PiggyBac FLEX Conditional Gene Expression Vector (Cre-On)

Overview

The piggyBac FLEX conditional Cre-On gene expression vector combines VectorBuilder’s highly efficient piggyBac vector system with the Cre-responsive FLEX conditional gene expression system to help you achieve transfection-mediated permanent integration of Cre-responsive FLEX switch into the host genome. The FLEX Cre-On switch utilizes two pairs of LoxP-variant recombination sites flanking a gene of interest in an arrangement which completely inhibits gene expression in the absence of Cre and activates gene expression upon Cre-dependent inversion of the coding sequence.

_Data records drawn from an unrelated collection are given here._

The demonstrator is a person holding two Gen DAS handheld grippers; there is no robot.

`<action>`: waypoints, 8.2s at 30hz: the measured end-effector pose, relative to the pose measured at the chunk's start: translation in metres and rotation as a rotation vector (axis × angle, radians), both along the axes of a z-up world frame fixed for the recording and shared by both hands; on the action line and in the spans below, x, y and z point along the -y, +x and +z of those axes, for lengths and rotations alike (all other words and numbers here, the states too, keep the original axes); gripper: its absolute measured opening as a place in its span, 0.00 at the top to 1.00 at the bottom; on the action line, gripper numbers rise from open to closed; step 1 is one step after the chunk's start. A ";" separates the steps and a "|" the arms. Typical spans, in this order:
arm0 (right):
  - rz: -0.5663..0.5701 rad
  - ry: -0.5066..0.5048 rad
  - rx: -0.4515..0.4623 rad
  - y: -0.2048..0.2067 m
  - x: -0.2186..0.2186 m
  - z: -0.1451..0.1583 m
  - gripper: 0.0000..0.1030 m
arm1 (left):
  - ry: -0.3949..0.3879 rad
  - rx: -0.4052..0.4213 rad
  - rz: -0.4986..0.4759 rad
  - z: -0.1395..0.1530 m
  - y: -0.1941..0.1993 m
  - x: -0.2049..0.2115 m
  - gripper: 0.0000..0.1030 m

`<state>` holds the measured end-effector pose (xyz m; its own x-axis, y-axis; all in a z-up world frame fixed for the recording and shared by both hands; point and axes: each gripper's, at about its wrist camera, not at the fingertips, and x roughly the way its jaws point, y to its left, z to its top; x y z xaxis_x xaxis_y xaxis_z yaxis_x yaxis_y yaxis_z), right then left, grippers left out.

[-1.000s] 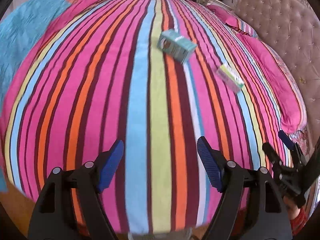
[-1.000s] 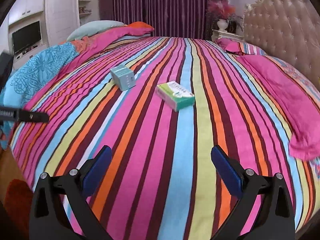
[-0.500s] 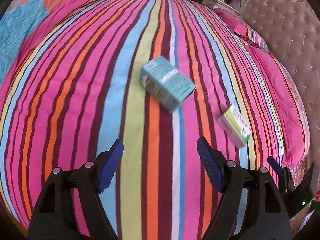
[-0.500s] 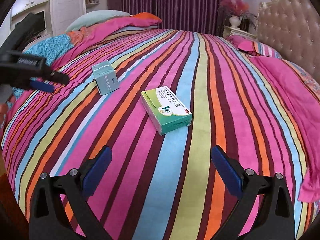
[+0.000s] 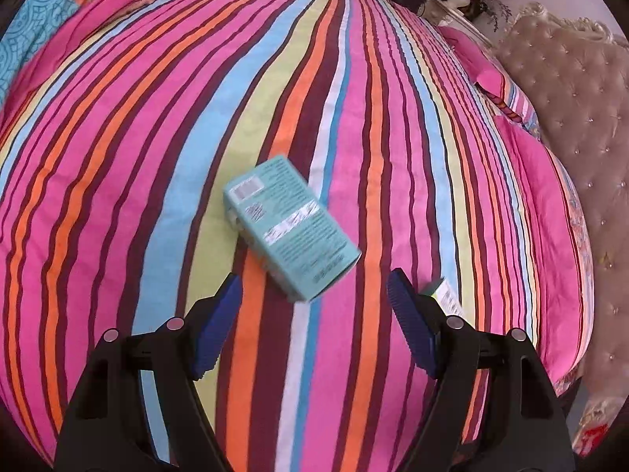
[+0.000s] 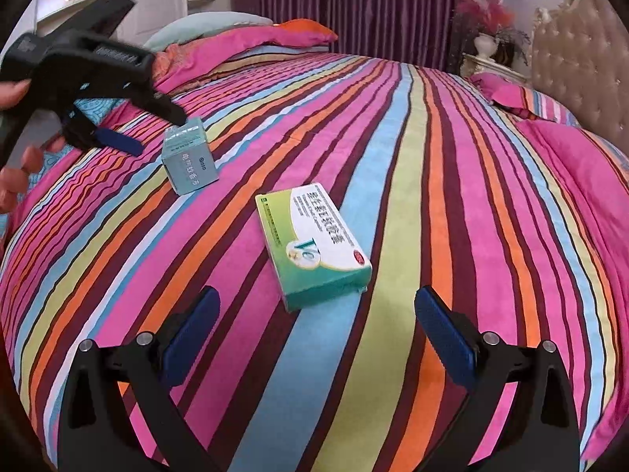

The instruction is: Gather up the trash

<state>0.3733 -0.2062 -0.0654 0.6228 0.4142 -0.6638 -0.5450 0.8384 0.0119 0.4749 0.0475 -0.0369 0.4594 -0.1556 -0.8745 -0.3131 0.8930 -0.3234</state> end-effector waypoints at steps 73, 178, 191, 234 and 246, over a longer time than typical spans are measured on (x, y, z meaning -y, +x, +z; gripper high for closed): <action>-0.221 0.098 -0.197 -0.103 -0.014 0.012 0.43 | 0.154 0.105 -0.302 -0.004 -0.183 0.000 0.52; -0.377 0.132 -0.137 -0.317 -0.018 0.064 0.08 | 0.367 0.172 -0.265 0.029 -0.446 0.039 0.22; -0.385 0.107 -0.140 -0.321 -0.017 0.061 0.08 | 0.308 0.203 -0.227 0.044 -0.453 0.031 0.22; -0.379 0.117 -0.164 -0.325 -0.013 0.062 0.08 | 0.349 0.191 -0.229 0.045 -0.454 0.038 0.22; -0.372 0.122 -0.177 -0.325 -0.014 0.059 0.08 | 0.401 0.217 -0.204 0.051 -0.458 0.041 0.22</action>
<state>0.0487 -0.1926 -0.0066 0.6256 0.2647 -0.7338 -0.1864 0.9642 0.1888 0.0170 0.0069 0.0142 0.6330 0.0672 -0.7713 -0.0822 0.9964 0.0194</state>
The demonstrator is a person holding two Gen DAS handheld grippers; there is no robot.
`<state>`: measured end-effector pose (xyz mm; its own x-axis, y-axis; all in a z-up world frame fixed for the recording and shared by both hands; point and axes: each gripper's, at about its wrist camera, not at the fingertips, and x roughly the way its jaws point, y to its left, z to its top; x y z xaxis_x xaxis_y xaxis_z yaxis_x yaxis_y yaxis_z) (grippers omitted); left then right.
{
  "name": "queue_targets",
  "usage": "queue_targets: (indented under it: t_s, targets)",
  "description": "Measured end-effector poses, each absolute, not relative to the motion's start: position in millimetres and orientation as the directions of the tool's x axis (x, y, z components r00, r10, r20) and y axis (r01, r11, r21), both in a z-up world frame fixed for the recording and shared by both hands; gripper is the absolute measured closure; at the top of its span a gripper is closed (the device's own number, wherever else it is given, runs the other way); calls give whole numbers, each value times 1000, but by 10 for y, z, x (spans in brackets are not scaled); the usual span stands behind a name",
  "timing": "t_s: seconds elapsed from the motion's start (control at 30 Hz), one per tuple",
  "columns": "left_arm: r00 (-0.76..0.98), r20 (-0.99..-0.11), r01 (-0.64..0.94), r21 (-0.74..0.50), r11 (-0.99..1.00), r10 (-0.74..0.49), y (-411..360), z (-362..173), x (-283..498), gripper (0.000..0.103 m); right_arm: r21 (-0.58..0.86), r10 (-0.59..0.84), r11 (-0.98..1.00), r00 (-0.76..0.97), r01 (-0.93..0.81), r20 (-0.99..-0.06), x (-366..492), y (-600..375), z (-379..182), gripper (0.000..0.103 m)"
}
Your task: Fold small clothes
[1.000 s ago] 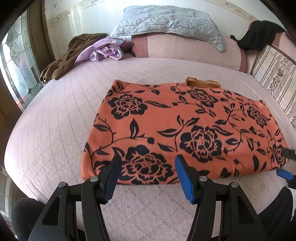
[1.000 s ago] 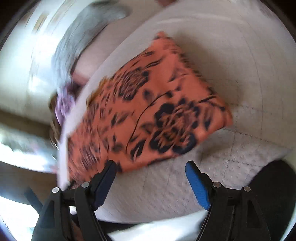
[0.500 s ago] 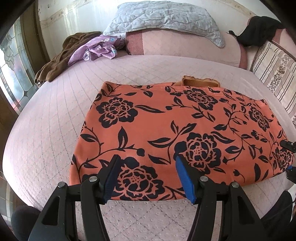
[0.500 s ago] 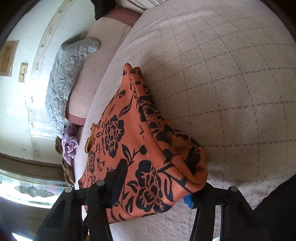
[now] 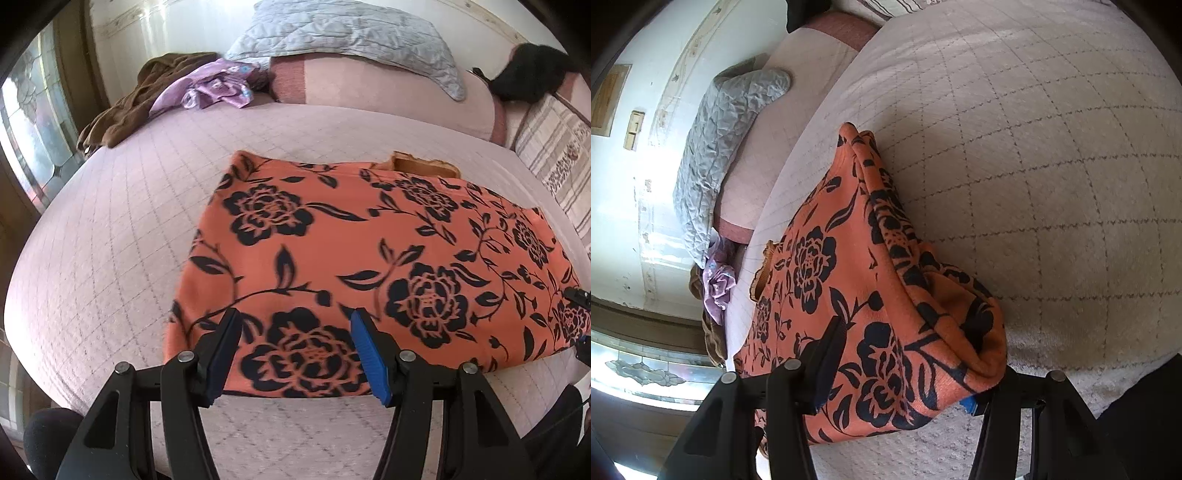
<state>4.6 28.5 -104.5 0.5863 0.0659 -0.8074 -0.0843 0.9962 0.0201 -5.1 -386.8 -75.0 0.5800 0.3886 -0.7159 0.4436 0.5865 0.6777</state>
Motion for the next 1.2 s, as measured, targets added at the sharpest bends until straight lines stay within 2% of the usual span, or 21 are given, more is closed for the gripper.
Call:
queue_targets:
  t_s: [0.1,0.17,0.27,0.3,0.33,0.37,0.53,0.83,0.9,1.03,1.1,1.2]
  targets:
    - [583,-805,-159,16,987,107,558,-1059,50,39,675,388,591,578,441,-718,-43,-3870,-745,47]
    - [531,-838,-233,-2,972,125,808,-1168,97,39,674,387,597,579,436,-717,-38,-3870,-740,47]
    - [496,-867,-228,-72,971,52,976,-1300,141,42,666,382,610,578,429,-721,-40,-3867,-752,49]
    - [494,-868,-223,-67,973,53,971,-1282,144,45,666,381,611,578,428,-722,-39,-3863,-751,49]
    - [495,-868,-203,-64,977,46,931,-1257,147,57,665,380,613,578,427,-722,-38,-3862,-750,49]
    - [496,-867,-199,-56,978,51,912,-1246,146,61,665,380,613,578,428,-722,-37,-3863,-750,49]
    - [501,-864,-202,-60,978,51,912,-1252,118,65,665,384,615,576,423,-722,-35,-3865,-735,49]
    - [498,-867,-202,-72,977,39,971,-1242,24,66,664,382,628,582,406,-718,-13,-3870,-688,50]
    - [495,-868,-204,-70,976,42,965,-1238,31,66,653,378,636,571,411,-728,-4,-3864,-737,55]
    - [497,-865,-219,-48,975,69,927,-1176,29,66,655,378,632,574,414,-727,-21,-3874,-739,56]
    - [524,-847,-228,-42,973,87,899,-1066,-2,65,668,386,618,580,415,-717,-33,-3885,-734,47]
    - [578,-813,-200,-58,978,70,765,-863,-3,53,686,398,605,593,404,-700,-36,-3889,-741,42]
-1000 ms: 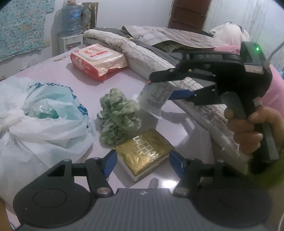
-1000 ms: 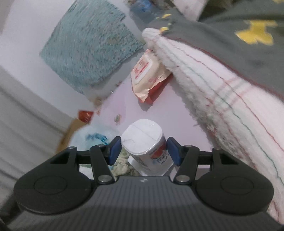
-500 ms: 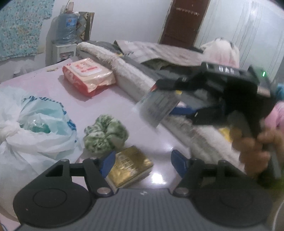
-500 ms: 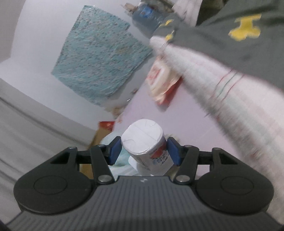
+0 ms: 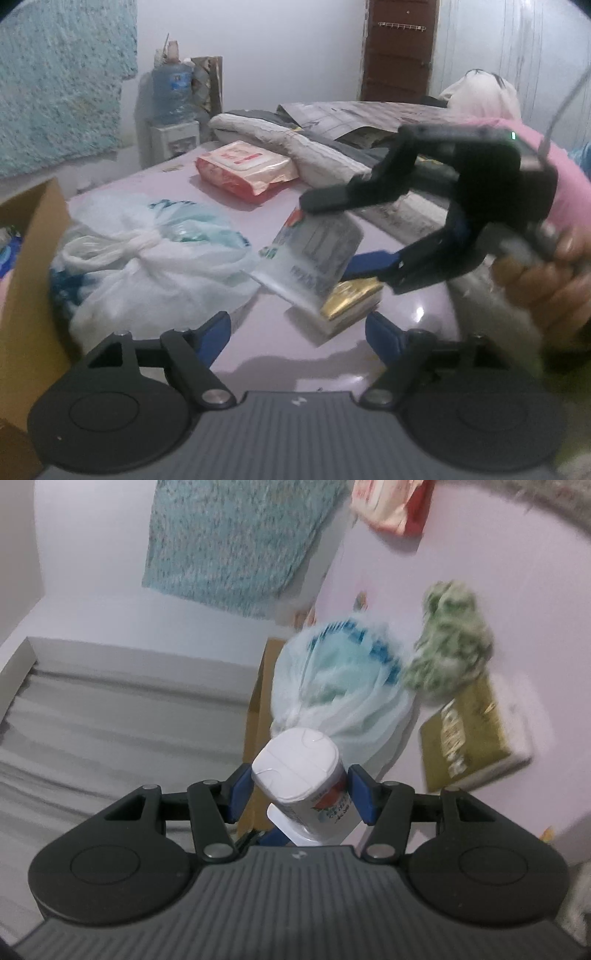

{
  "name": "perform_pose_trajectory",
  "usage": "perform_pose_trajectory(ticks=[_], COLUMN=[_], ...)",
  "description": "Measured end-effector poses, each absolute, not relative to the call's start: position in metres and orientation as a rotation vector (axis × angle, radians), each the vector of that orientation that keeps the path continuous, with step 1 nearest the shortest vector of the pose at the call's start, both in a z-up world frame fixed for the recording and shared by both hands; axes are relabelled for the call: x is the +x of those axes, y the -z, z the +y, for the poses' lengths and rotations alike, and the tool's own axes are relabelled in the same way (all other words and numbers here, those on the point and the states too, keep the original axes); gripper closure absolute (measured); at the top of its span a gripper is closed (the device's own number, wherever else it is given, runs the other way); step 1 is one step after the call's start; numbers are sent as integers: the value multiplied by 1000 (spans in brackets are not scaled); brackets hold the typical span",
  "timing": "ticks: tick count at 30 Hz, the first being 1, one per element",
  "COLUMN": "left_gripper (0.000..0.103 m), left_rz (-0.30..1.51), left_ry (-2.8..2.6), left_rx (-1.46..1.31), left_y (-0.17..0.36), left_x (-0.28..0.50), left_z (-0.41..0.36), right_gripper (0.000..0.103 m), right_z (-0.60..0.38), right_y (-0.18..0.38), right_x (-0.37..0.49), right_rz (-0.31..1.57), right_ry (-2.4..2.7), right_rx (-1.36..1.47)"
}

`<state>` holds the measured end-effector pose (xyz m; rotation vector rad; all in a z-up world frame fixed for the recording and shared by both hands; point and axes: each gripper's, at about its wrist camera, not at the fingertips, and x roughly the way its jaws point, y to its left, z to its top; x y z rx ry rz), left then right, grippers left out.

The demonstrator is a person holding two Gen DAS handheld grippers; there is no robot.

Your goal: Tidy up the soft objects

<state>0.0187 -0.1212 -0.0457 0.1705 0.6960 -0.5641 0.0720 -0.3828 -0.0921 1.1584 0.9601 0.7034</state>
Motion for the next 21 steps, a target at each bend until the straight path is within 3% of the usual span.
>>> perform_pose_trajectory(ticks=[6, 13, 15, 19, 21], left_gripper=[13, 13, 15, 29, 29], left_rz=[564, 536, 540, 576, 601], left_ry=[585, 623, 603, 586, 588], left_rx=[212, 202, 209, 174, 154], left_y=[40, 44, 47, 49, 51], left_x=[0, -16, -17, -12, -7], left_z=[-109, -102, -100, -89, -83], right_gripper=[48, 48, 48, 47, 47], right_z=[-372, -358, -354, -349, -347], right_y=[78, 88, 94, 109, 119], right_x=[78, 76, 76, 78, 79], right_rz=[1090, 1199, 1223, 1252, 1269], right_ry=[-814, -861, -856, -838, -831], right_rx=[1171, 1238, 1263, 1321, 1366])
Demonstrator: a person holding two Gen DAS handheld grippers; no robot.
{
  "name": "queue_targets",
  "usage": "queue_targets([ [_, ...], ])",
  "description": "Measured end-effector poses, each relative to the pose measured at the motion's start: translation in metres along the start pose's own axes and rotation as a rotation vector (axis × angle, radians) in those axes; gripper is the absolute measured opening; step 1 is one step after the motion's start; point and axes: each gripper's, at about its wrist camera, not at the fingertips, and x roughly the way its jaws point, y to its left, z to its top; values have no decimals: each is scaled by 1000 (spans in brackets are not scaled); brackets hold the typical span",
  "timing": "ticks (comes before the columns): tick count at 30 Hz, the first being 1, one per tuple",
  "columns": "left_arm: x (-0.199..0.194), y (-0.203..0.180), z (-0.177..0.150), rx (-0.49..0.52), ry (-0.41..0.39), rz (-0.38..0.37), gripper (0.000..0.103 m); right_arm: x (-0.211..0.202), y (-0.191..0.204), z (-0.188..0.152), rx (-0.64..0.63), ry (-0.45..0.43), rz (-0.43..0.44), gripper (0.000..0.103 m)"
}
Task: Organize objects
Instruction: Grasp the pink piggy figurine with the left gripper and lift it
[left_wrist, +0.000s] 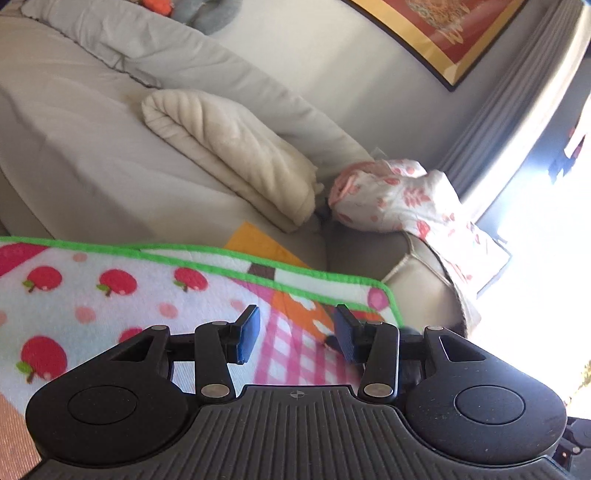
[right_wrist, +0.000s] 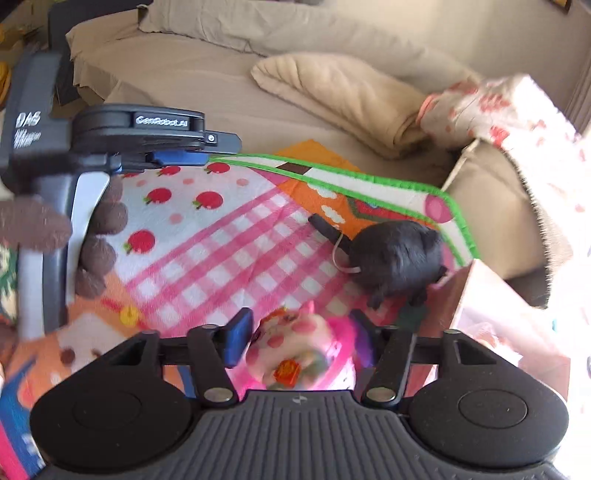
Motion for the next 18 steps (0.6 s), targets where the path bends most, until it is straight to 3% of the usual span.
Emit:
queue_targets([
  [1, -3, -4, -6, 17, 27, -18, 48, -6, 0, -7, -17, -20, -13, 78],
  [5, -18, -23, -29, 97, 113, -79, 48, -29, 0, -35, -23, -50, -21, 78],
  [10, -28, -61, -57, 233, 231, -209, 48, -52, 0, -75, 37, -95, -13, 85],
  [14, -23, -91, -83, 331, 242, -144, 48, -58, -2, -105, 122, -100, -16, 87],
  [18, -14, -101, -103, 297, 259, -106, 49, -58, 0, -132, 177, -121, -50, 94],
])
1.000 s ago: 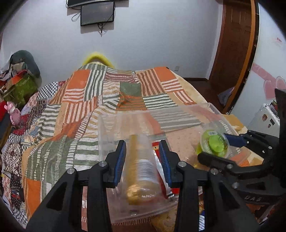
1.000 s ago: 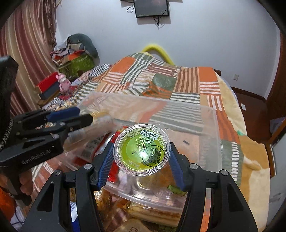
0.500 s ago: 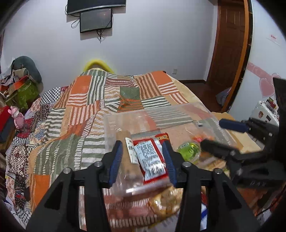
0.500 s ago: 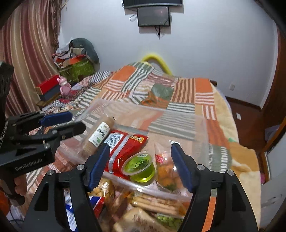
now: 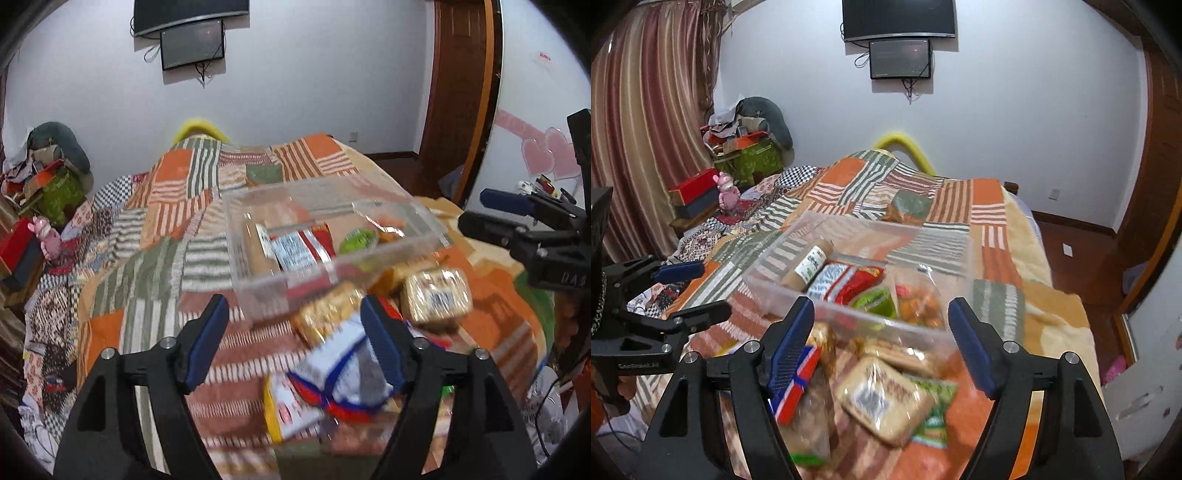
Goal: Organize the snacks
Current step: 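Grasp blue-and-white cracker bag with left tool while right tool grasps square wrapped cake, then lower cracker bag with left tool while right tool lowers wrapped cake into the box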
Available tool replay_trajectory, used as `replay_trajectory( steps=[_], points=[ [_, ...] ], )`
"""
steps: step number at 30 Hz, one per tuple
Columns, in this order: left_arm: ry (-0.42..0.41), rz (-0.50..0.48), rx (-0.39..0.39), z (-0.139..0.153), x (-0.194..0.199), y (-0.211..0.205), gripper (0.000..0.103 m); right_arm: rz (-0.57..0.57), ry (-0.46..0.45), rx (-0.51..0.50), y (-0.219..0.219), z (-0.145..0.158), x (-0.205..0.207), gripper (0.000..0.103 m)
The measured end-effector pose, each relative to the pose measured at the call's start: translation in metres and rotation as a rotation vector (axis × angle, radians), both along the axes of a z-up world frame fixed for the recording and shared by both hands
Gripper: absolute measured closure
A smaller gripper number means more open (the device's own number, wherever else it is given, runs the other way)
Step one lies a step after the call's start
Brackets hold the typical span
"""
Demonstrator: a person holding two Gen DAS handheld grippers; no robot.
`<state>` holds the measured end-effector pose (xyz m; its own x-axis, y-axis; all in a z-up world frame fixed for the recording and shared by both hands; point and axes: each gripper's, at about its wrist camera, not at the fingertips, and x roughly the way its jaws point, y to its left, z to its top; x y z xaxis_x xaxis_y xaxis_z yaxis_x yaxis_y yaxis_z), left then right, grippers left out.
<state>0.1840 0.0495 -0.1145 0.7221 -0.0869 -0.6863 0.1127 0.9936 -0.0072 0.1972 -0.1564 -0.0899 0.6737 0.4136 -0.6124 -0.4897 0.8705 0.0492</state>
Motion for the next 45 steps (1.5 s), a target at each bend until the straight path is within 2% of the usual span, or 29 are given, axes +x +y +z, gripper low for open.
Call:
replay_trajectory(
  steps=[4,9,14,19,25,32,38,40,42,45],
  points=[
    [0.021,-0.015,-0.028,-0.007,-0.011,-0.009,0.013,-0.022,0.032,0.007,-0.012,-0.011,-0.009,0.027],
    [0.03,-0.041,-0.034,-0.017,-0.017,-0.03,0.005,-0.05,0.089,0.015,-0.028,-0.029,-0.017,0.027],
    [0.072,-0.074,-0.018,-0.035,-0.015,-0.046,0.004,-0.066,0.14,0.024,-0.04,-0.046,-0.023,0.027],
    [0.115,-0.049,-0.002,-0.054,-0.007,-0.046,0.004,-0.063,0.184,0.026,-0.038,-0.059,-0.019,0.027],
    [0.119,-0.035,-0.088,-0.06,0.002,-0.036,0.002,-0.04,0.205,0.015,-0.021,-0.068,-0.011,0.025],
    [0.104,-0.024,-0.094,-0.066,0.015,-0.035,0.002,-0.022,0.227,-0.039,0.001,-0.084,0.002,0.025],
    [0.083,-0.002,-0.11,-0.07,0.02,-0.026,0.023,-0.028,0.229,-0.062,0.009,-0.089,0.007,0.015],
    [0.084,0.004,-0.119,-0.071,0.021,-0.022,0.038,-0.027,0.237,-0.06,0.009,-0.089,0.01,0.012],
    [0.088,0.014,-0.11,-0.073,0.023,-0.019,0.044,-0.03,0.24,-0.067,0.01,-0.09,0.011,0.01],
    [0.077,0.013,-0.118,-0.074,0.021,-0.016,0.047,-0.032,0.223,-0.113,0.016,-0.091,0.011,0.009]
  ],
)
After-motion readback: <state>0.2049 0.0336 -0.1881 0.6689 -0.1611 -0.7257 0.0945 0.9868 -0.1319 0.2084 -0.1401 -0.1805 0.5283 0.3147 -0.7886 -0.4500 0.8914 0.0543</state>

The FLEX Cre-On switch consists of two pairs of heterotypic LoxP-variant recombination sites, namely LoxP, having the wild type sequence and Lox2272, having a mutated sequence, flanking an ORF which is in the reverse (antisense) orientation relative to the promoter. Both LoxP variants are recognized by Cre, but only identical pairs of LoxP sites can recombine with each other and not with any other variant. The LoxP and Lox2272 sites are organized in an alternating fashion, with an antiparallel orientation for each pair. In the absence of Cre recombinase, the ORF is not expressed due to its antisense orientation relative to the promoter. In the presence of Cre, the LoxP and Lox2272 sites undergo recombination with the other LoxP and Lox2272 sites respectively, resulting in the inversion of the ORF to a sense orientation and excision of one from each pair of identical recombination sites. This allows the user-selected promoter to drive the transcription of the gene of interest. Since the ORF is now flanked by two different LoxP-variant sites, no further recombination events will take place even when Cre is present.

The piggyBac vector system is technically simple, utilizing plasmid transfection (rather than viral transduction) to permanently integrate your gene(s) of interest into the host genome. The piggyBac FLEX conditional Cre-On gene expression system contains two vectors, both engineered as E. coli plasmids. One vector, referred to as the helper plasmid, encodes the transposase. The other vector, referred to as the transposon plasmid, contains two terminal repeats (TRs) bracketing the region to be transposed. The FLEX Cre-On switch described above is cloned into this region.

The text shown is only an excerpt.